Ich schaute Waschen groß an. Es schien mir nicht unmöglich, daß der Teufel mit dem Schnapse in Beziehung stände, das Zeug brannte mir noch fürchterlich im Halse. — Waschen nahm mich dann auf den Schoß und erzählte:

„Junge, nun Passe mol uf! — Dar Deubel hotte sich mol met sin Schwegermutter gezanket, do het öhn de ohle Haxe ins Botterfaß gestuckt un dan Deckel zugeschrobben. Acht Tage mutte dar orme Deubel zur Strafe im Botterfasse bliebe. Wie ha werr ruskohm, worrn am alle Seelen us dr Hölle rusgelaufen. Do es dar Düwl wie errsinnig uf dr Walt rüm gerannt. Abber as lus sich ken wedder infange. Bie dr „Schwarzen Hosen" het Stappchen uf em Nummersteine gesassen un sich gefraht, wie krieste dann mant werr Seelen in die Hölle? — Do kohm öhm uf emol en Gedanke. Ha ging noh Nordhusen un buwete enne Branntewienfabrik. Sint dar Ziet het der Deubel wedder genung Manns- un Wiebeslüdde in dr Hölle. Se Han sogar nach anbuwe müsse.“ — Junge, Junge! Trinke mich jo kenn Branntewien werr, süst küümste in de fürheiße Hölle!“ …

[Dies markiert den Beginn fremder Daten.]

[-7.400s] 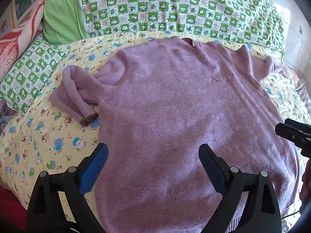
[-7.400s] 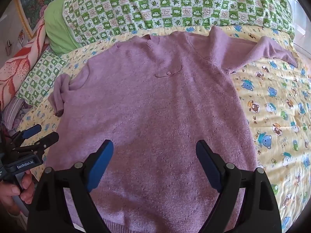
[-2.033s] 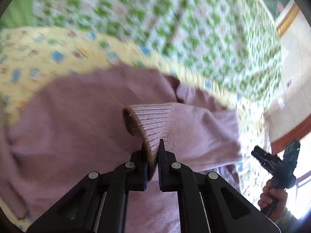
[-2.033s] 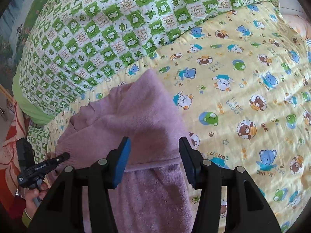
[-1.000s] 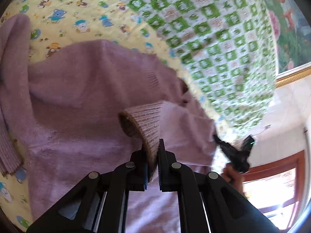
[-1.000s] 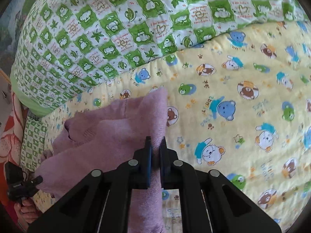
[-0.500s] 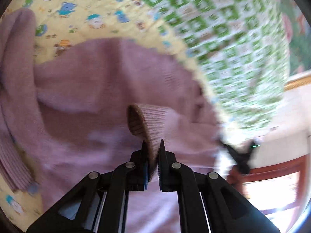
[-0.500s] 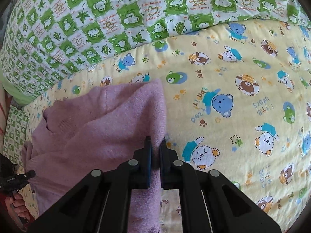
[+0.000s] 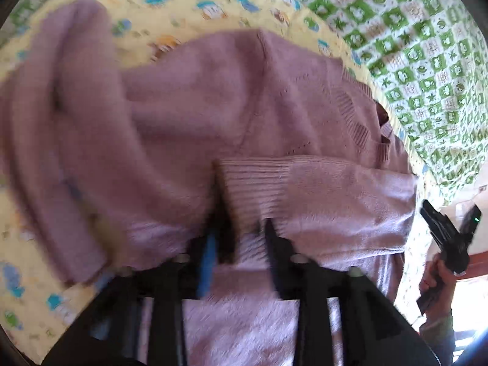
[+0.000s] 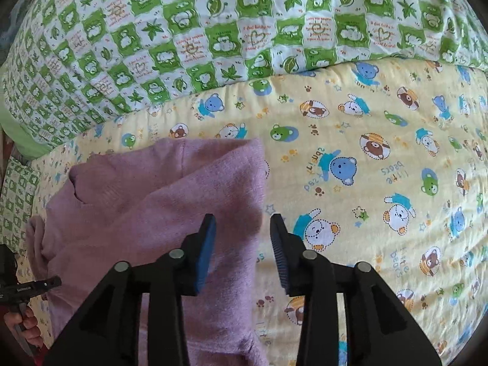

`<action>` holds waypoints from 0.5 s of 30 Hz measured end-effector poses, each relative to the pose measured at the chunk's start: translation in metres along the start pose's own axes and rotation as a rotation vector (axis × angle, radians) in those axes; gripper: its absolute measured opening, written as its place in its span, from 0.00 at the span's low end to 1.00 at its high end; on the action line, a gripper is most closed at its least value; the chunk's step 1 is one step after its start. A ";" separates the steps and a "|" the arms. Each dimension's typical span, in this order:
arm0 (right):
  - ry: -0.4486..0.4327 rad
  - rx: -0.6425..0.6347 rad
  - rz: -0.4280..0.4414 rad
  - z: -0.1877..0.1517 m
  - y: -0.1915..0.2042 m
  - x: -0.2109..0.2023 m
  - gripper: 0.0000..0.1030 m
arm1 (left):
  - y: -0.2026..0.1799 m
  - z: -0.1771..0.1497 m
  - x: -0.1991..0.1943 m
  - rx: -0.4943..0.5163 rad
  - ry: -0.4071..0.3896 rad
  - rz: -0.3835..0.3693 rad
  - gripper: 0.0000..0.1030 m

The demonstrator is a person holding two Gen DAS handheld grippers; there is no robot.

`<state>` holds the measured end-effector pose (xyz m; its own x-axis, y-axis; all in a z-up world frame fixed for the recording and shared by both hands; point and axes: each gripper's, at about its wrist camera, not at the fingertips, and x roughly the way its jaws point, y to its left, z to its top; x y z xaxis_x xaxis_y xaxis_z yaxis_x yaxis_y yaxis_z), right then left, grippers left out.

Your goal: Fold small clothes

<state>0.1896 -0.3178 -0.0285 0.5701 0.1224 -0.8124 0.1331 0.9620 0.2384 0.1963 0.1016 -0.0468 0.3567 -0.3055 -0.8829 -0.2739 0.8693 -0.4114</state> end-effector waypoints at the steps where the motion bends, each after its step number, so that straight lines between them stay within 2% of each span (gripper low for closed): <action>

So bin ich mit Nordhausen bekannt geworden. In meiner lebhaften Phantasie hatte sich folgendes Schreckbild zusammengestellt: Teufel — Schnaps — Nordhausen — Hölle.

Nordhausen, ein Vorort der Hölle!? Nein, das ich zu schwarz gesehen. Alle Besucher der Jahrtausendfeier werden mir recht geben, besonders, wenn sie erst einmal vom „Zorgewasser" getrunken haben.

Ich bin auch wirklich nie wieder ans Schnapsglas gegangen.

Als ich später Nordhausen selbst betrat, diese schöne Stadt und ihr anmutiges Gehege mit eigenen Augen sah, konnte ich dem lieben Waschen doch nicht mehr recht geben.